Most fresh vegetables and fruit are more long-lasting in the fridge drawer than on the shelves. The drawer has significantly less moisture which accelerates decomposition. To keep vegetables and fruit fresh, it also helps to change the plastic bags for paper ones.
One of the foods that rot and goes bad the fastest is avocado. Lemon juice prolongs the durability of a half-eaten avocado in a fridge. The rest of the fruit can be cut into pieces, soaked in lemon juice, and stored in a closed container in a fridge. But before avocado ripens, it is better to store it at room temperature. Lemon juice is also recommended when storing other fruit because it slows down the rotting process. Any fruit may be stored in a container with lemon juice for an extended expiration date.
Not every fresh fruit and vegetable is suitable for washing before we store it because water speeds up the rotting process. This especially applies to all berries, which rapidly develop harmful mold if moist. We clean and wash the food just before use.
Some food needs to be stored separately from another. Fruit and vegetables such as bananas, lettuce, and eggplants produce very low quantities of ethylene - a gas that promotes the decomposition of chlorophyll. Other green vegetables become yellowish-brown next to these foods. The riper the food, the more gas it produces, therefore it is better to store ripe food separately. We should store separately: bananas, apples, avocados, lettuce, eggplants, all types of melon, mangos, mushrooms, tomatoes, plums, pears, and onions. We can store citrus fruit, berries, and peppers everywhere because they are not susceptible to decomposition due to ethylene.
Ripe tomatoes should be stored at room temperature, or we can store them in a fridge in a paper bag if we cannot use them in time. Before cooking tomatoes, store them at room temperature for a while to develop more flavor in our dishes.
Freezing is a simple way of storing food and almost any vegetable, fruit, or already cooked dish can be frozen. Vegetables should be blanched before freezing to stop the enzymes that otherwise cause loss of color, flavor, and texture. All fruit must be frozen fresh. Blanching the vegetables also cleans the dirt and possible organisms. We spread diced fruit and vegetables on a tray and freeze them. After a few hours, we can put these vegetables or fruit in a container where we will have individually frozen pieces instead of one big piece.
It is best to store hulled nuts and seeds in closed containers and away from direct sunlight. They quickly soak up unwanted odors and their taste changes if they are stored in open containers. They can also become rancid if we store them close to the stove where temperatures constantly fluctuate.
Dry cereals and legumes can be stored without an expiration date when they are stored in a dry, closed, and dark place. Legumes will not go bad over the years so that they are harmful, but they do lose their nutritional value. It is best to consume legumes in two to three years.

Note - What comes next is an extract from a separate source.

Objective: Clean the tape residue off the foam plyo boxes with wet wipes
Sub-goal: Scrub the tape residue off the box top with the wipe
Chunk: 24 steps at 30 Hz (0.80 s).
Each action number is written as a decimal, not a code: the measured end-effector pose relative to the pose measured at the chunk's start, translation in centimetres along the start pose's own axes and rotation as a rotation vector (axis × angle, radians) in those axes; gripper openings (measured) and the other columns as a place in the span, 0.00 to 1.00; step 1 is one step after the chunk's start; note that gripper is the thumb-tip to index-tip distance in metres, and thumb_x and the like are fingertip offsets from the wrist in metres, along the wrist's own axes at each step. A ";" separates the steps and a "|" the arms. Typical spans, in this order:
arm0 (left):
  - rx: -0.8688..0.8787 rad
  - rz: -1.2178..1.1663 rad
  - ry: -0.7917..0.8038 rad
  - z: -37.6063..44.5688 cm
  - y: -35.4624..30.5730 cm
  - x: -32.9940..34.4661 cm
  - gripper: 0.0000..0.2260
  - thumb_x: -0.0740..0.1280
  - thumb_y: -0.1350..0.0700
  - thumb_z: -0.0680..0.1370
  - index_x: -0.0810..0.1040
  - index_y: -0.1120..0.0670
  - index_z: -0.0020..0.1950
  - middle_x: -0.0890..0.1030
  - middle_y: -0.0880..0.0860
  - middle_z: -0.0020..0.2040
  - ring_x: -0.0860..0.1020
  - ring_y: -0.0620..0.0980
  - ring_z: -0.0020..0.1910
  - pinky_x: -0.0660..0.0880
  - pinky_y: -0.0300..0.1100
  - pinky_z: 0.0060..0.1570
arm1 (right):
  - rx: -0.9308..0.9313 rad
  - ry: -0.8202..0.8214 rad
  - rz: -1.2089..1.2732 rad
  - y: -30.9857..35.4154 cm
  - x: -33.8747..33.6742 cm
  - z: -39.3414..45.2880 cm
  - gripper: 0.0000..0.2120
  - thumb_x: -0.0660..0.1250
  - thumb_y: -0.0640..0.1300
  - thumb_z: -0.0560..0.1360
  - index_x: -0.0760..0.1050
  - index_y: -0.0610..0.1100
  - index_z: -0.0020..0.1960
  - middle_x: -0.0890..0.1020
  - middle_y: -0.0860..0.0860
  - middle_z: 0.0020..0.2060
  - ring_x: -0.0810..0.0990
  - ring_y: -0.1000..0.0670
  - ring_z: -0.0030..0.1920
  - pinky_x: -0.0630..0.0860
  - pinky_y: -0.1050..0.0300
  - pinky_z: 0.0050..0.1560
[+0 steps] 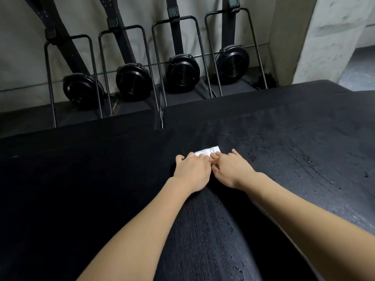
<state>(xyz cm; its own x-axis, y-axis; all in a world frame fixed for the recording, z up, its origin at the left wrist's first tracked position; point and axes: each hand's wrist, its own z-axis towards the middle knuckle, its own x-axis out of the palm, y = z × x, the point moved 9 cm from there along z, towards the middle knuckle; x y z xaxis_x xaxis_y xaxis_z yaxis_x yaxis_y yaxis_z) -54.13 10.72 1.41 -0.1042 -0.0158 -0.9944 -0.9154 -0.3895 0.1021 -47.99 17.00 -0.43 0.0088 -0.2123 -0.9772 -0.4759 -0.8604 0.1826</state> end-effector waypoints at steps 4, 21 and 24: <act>0.017 -0.049 -0.041 -2.9 -1.3 -0.4 0.14 0.51 0.53 0.83 0.76 0.51 0.52 0.78 0.46 0.48 0.71 0.49 0.49 0.67 0.51 0.54 | -0.065 -0.014 0.041 0.4 0.8 -3.8 0.23 0.47 0.46 0.84 0.68 0.52 0.76 0.72 0.53 0.72 0.73 0.49 0.71 0.47 0.42 0.78; 0.120 -0.064 -0.184 -13.7 -6.3 -0.1 0.20 0.52 0.48 0.79 0.83 0.49 0.52 0.84 0.46 0.48 0.80 0.47 0.47 0.76 0.51 0.49 | -0.065 0.051 -0.039 2.5 2.3 -15.0 0.25 0.46 0.50 0.83 0.63 0.53 0.79 0.67 0.56 0.76 0.65 0.55 0.76 0.43 0.46 0.79; 0.105 -0.012 -0.149 -11.4 -5.5 -0.3 0.21 0.47 0.49 0.81 0.80 0.50 0.56 0.81 0.46 0.53 0.77 0.49 0.53 0.70 0.51 0.55 | -0.047 0.039 -0.070 2.5 2.0 -12.5 0.24 0.48 0.49 0.85 0.62 0.51 0.80 0.67 0.53 0.77 0.67 0.51 0.75 0.45 0.43 0.79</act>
<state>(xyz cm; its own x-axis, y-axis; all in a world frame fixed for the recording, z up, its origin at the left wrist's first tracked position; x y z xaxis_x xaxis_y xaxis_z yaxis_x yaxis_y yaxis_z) -44.64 2.34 0.81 -0.1418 0.1277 -0.9816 -0.9517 -0.2903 0.0997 -38.13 8.61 -0.58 0.0748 -0.1681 -0.9829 -0.4315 -0.8941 0.1201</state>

In almost every kitchen, we can find rarely used products, so it is worth investing in zip-lock bags, glass containers, and other sealing solutions to close already open food products. This is to prevent the loss of nutrients, the existence of taste and texture, and to prevent the spread of kitchen moths, ants, or any other unpleasant and unnecessary causes for discarded food.
Leftover food from cooking can be good for our pets if it is low fat and does not contain spices.
We should not take unlimited access to fresh, healthy food for granted. The way we treat food shows our attitude to nature and all its goods.